## Task instructions:
Go through the entries below and tally the lines containing the string "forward"; report only the tally.

------------------------------------------------------------

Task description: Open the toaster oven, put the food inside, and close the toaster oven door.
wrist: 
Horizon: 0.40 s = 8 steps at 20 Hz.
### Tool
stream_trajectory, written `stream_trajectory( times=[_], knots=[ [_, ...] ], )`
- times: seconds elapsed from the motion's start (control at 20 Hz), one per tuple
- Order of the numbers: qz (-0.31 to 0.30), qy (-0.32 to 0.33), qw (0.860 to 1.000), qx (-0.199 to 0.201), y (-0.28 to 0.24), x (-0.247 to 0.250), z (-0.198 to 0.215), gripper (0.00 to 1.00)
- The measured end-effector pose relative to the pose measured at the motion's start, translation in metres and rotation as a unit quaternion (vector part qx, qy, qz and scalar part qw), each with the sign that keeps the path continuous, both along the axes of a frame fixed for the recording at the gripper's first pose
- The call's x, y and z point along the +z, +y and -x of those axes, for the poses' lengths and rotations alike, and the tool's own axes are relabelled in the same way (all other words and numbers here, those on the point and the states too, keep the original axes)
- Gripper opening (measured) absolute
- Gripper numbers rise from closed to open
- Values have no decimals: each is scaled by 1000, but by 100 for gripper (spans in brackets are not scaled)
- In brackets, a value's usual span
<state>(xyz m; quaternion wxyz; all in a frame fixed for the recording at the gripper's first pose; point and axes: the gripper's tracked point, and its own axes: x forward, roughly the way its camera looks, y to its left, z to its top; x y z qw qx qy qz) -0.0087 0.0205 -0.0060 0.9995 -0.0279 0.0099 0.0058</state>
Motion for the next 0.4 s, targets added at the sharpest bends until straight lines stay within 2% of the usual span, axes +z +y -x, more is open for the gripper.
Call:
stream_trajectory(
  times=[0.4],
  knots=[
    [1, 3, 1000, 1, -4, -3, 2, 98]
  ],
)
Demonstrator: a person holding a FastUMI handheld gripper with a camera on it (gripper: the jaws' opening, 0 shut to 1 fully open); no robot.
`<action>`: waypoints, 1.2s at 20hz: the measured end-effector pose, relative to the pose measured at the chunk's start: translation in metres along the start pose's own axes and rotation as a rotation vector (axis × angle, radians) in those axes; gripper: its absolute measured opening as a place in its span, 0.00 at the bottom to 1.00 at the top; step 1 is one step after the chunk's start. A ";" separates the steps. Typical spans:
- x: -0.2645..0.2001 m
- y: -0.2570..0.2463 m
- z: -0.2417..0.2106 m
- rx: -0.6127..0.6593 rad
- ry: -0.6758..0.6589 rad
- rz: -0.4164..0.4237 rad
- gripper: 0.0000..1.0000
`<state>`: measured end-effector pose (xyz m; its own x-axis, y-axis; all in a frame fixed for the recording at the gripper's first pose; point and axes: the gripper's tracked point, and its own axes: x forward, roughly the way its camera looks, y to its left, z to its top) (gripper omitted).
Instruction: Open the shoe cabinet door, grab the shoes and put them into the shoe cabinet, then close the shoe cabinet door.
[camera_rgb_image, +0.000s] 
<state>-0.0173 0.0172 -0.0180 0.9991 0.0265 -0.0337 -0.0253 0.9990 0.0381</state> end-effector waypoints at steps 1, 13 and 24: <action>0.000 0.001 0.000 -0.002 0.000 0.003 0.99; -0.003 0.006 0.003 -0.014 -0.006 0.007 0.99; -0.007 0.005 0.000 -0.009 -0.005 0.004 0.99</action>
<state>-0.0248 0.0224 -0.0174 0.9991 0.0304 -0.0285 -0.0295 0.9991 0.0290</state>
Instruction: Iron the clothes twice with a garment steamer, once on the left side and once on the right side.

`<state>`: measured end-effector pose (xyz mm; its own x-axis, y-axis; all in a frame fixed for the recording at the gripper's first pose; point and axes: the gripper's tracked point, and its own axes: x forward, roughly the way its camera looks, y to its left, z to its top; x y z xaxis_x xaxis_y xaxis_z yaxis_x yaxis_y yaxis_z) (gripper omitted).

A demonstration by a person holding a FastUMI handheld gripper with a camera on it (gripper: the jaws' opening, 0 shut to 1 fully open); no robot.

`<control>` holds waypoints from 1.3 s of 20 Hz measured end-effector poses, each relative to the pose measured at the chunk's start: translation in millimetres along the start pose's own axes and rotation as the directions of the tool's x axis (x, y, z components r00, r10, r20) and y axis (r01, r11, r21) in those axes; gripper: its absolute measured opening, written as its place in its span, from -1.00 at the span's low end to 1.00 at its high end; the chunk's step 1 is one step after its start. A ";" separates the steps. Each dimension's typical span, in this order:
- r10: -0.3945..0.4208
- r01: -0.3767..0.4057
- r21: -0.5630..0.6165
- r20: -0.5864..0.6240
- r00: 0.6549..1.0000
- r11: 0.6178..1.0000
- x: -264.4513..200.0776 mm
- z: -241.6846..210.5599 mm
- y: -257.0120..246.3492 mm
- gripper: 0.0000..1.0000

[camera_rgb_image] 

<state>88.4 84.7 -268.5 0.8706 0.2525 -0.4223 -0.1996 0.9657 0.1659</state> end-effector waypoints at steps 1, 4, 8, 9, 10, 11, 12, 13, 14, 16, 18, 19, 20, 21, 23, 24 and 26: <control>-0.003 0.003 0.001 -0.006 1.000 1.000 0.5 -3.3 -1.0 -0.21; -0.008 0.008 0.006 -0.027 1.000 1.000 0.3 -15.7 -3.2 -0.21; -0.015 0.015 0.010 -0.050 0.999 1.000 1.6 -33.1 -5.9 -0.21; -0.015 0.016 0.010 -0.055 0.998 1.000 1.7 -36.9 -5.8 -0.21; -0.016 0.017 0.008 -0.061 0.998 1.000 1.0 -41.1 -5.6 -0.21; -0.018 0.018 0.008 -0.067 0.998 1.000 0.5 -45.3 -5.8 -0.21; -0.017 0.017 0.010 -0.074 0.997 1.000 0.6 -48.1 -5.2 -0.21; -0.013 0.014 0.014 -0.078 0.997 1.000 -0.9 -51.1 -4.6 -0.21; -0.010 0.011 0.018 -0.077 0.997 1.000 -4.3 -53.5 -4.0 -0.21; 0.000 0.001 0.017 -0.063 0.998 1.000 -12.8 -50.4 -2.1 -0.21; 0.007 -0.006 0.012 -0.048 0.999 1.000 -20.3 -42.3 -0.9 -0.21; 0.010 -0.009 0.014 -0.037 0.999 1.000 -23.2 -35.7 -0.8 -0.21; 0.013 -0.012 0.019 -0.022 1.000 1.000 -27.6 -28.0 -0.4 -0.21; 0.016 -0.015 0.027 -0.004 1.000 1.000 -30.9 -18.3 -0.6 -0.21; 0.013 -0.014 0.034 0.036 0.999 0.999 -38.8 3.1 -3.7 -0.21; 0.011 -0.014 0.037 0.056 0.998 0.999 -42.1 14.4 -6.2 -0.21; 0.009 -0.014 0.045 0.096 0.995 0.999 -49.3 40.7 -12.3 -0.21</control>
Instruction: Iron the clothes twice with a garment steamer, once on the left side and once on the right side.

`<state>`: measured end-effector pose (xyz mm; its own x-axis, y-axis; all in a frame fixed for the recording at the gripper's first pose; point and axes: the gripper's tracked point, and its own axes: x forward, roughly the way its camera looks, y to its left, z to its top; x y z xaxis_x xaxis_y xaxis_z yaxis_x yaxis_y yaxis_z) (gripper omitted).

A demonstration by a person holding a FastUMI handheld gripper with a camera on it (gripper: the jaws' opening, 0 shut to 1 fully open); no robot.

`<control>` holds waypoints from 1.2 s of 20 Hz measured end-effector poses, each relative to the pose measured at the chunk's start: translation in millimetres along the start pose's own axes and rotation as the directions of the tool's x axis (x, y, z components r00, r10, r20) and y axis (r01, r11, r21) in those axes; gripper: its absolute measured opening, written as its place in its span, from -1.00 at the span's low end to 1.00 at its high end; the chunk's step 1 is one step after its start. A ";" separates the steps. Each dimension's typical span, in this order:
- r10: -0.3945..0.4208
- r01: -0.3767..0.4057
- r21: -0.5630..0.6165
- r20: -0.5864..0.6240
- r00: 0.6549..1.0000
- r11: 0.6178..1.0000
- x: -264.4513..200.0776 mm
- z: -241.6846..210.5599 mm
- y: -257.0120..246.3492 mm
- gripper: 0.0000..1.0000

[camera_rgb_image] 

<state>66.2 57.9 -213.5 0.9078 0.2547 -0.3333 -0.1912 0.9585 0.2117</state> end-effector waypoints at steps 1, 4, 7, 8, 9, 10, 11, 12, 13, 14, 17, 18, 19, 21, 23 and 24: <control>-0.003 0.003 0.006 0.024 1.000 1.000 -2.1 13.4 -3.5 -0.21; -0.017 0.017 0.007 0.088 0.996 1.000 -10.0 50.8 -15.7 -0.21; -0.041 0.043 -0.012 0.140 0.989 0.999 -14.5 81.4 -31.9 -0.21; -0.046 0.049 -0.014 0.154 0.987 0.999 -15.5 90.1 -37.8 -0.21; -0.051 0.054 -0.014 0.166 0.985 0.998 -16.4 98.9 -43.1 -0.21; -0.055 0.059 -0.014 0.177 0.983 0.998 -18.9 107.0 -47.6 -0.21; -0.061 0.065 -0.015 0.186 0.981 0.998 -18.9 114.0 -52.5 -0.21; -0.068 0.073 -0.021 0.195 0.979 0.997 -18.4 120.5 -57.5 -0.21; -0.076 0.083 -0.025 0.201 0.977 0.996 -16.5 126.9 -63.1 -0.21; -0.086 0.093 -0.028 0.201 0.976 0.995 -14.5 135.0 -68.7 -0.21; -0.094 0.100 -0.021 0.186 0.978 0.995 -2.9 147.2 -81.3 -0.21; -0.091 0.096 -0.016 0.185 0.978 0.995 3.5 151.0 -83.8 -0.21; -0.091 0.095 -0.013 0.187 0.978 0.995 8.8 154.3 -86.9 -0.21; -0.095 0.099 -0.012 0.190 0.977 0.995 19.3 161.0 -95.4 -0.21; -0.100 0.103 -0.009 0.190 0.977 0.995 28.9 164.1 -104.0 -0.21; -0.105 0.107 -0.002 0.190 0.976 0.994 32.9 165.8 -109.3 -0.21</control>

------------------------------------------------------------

## Response to this exercise:
4